In one embodiment, an example machine of a computer system within which a set of instructions, for causing the machine to perform any one or more of the methods discussed herein, can be executed. In some embodiments, the computer system can correspond to a host system that includes, is coupled to, or utilizes a memory sub-system or can be used to perform the operations described above. In alternative embodiments, the machine can be connected (e.g., networked) to other machines in a LAN, an intranet, an extranet, or the internet, or any combination thereof. The machine can operate in the capacity of a server or a client machine in client-server network environment, as a peer machine in a peer-to-peer (or distributed) network environment, or as a server or a client machine in a cloud computing infrastructure or environment.
The machine can be a personal computer (PC), a tablet PC, a set-top box (STB), a personal digital assistant (PDA), a cellular telephone, a web appliance, a server, a network router, a switch or bridge, a network-attached storage facility, or any machine capable of executing a set of instructions (sequential or otherwise) that specify actions to be taken by that machine. Further, while a single machine is illustrated, the term “machine” shall also be taken to include any collection of machines that individually or jointly execute a set (or multiple sets) of instructions to perform any one or more of the methodologies discussed herein.
The example computer system includes a processing device, a main memory (e.g., read-only memory (ROM), flash memory, dynamic random access memory (DRAM) such as synchronous DRAM (SDRAM) or Rambus DRAM (RDRAM), static random access memory (SRAM), etc.), and a data storage system, which communicate with each other via a bus (which can include multiple buses).
Processing device represents one or more general-purpose processing devices such as a microprocessor, a central processing unit, or the like. More particularly, the processing device can be a complex instruction set computing (CISC) microprocessor, reduced instruction set computing (RISC) microprocessor, very long instruction word (VLIW) microprocessor, or a processor implementing other instruction sets, or processors implementing a combination of instruction sets. Processing device can also be one or more special-purpose processing devices such as an application specific integrated circuit (ASIC), a field programmable gate array (FPGA), a digital signal processor (DSP), network processor, or the like. The processing device is configured to execute instructions for performing the operations and steps discussed herein. The computer system can further include a network interface device to communicate over the network.
The data storage system can include a machine-readable medium (also known as a computer-readable medium) on which is stored one or more sets of instructions or software embodying any one or more of the methodologies or functions described herein. The instructions can also reside, completely or at least partially, within the main memory and within the processing device during execution thereof by the computer system, the main memory and the processing device also constituting machine-readable storage media. The machine-readable medium, data storage system, or main memory can correspond to the memory sub-system.
In one embodiment, the instructions include instructions to implement functionality corresponding to the operations described above. While the machine-readable medium is shown in an example embodiment to be a single medium, the term “machine-readable storage medium” should be taken to include a single medium or multiple media that store the one or more sets of instructions. The term “machine-readable storage medium” shall also be taken to include any medium that is capable of storing or encoding a set of instructions for execution by the machine and that cause the machine to perform any one or more of the methodologies of the present disclosure. The term “machine-readable storage medium” shall accordingly be taken to include, but not be limited to, solid-state memories, optical media, and magnetic media.
Some portions of the preceding detailed descriptions have been presented in terms of algorithms and symbolic representations of operations on data bits within a computer memory. These algorithmic descriptions and representations are the ways used by those skilled in the data processing arts to convey the substance of their work most effectively to others skilled in the art. An algorithm is here, and generally, conceived to be a self-consistent sequence of operations leading to a desired result. The operations are those requiring physical manipulations of physical quantities. Usually, though not necessarily, these quantities take the form of electrical or magnetic signals capable of being stored, combined, compared, and otherwise manipulated.
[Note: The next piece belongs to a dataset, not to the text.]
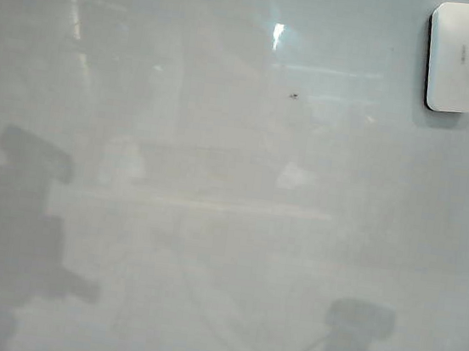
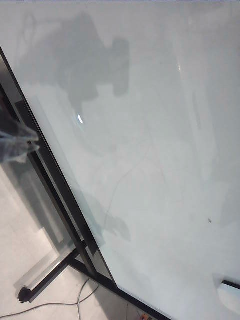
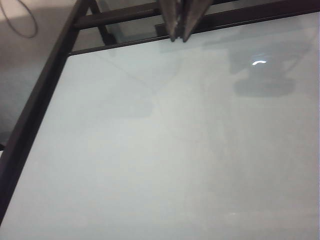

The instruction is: Grab the whiteboard eraser that is attached to the surface of the whiteboard and use it to clean the writing on the whiteboard.

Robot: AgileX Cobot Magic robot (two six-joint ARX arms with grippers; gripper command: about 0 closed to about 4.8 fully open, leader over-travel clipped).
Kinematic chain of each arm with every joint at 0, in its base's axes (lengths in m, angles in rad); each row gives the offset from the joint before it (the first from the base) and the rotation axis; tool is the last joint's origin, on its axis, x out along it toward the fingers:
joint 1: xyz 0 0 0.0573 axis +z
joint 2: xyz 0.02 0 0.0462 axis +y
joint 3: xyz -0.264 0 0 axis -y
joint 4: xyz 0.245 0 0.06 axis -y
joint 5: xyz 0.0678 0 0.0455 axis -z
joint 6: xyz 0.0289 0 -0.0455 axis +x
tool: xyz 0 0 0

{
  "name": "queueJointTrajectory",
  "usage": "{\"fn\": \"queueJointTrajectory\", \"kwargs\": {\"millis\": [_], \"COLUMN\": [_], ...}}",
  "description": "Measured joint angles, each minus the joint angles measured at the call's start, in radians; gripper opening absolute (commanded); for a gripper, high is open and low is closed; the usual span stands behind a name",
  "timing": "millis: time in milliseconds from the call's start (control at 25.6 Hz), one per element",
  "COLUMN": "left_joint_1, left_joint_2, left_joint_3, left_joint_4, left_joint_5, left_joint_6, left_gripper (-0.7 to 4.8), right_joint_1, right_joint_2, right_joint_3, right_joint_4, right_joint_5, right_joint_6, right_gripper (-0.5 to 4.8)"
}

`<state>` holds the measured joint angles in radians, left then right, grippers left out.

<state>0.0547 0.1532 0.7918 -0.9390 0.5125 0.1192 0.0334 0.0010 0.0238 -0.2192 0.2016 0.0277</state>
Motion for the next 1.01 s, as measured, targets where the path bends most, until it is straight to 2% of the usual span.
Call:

It has proven convenient at times, principally for reasons of common usage, to refer to these signals as bits, values, elements, symbols, characters, terms, numbers, or the like.
It should be borne in mind, however, that all of these and similar terms are to be associated with the appropriate physical quantities and are merely convenient labels applied to these quantities. The present disclosure can refer to the action and processes of a computer system, or similar electronic computing device, that manipulates and transforms data represented as physical (electronic) quantities within the computer system's registers and memories into other data similarly represented as physical quantities within the computer system memories or registers or other such information storage systems.
The present disclosure also relates to an apparatus for performing the operations herein. This apparatus can be specially constructed for the intended purposes, or it can include a general-purpose computer selectively activated or reconfigured by a computer program stored in the computer. Such a computer program can be stored in a computer readable storage medium, such as, but not limited to, any type of disk including floppy disks, optical disks, CD-ROMs, and magnetic-optical disks, read-only memories (ROMs), random access memories (RAMs), EPROMs, EEPROMs, magnetic or optical cards, or any type of media suitable for storing electronic instructions, each coupled to a computer system bus.
The algorithms and displays presented herein are not inherently related to any particular computer or other apparatus. Various general-purpose systems can be used with programs in accordance with the teachings herein, or it can prove convenient to construct a more specialized apparatus to perform the method. The structure for a variety of these systems will appear as set forth in the description below. In addition, the present disclosure is not described with reference to any particular programming language. It will be appreciated that a variety of programming languages can be used to implement the teachings of the disclosure as described herein.
The present disclosure can be provided as a computer program product, or software, that can include a machine-readable medium having stored thereon instructions, which can be used to program a computer system (or other electronic devices) to perform a process according to the present disclosure. A machine-readable medium includes any mechanism for storing information in a form readable by a machine (e.g., a computer). In some embodiments, a machine-readable (e.g., computer-readable) medium includes a machine (e.g., a computer) readable storage medium such as a read only memory (“ROM”), random access memory (“RAM”), magnetic disk storage media, optical storage media, flash memory components, etc.
In this description, various functions and operations are described as being performed by or caused by computer instructions to simplify description. However, those skilled in the art will recognize what is meant by such expressions is that the functions result from execution of the computer instructions by one or more controllers or processors, such as a microprocessor. Alternatively, or in combination, the functions and operations can be implemented using special-purpose circuitry, with or without software instructions, such as using application-specific integrated circuit (ASIC) or field-programmable gate array (FPGA). Embodiments can be implemented using hardwired circuitry without software instructions, or in combination with software instructions. Thus, the techniques are limited neither to any specific combination of hardware circuitry and software, nor to any particular source for the instructions executed by the data processing system.
In the foregoing specification, embodiments of the disclosure have been described with reference to specific example embodiments thereof. It will be evident that various modifications can be made thereto without departing from the broader spirit and scope of embodiments of the disclosure as set forth in the following claims. The specification and drawings are, accordingly, to be regarded in an illustrative sense rather than a restrictive sense.

Claims

What is claimed is:

1. A method, comprising:

identifying a type of accelerators of multiplication and accumulation operations;

adjusting a weight matrix of an artificial neural network based on energy consumption characteristics of the type of accelerators;

configuring, in a computing device having an accelerator of the type, the weight matrix having been adjusted according to the energy consumption characteristics; and

accelerating, using the accelerator of the type, multiplication and accumulation operations in computations of the artificial neural network performed using the weight matrix configured in the computing device.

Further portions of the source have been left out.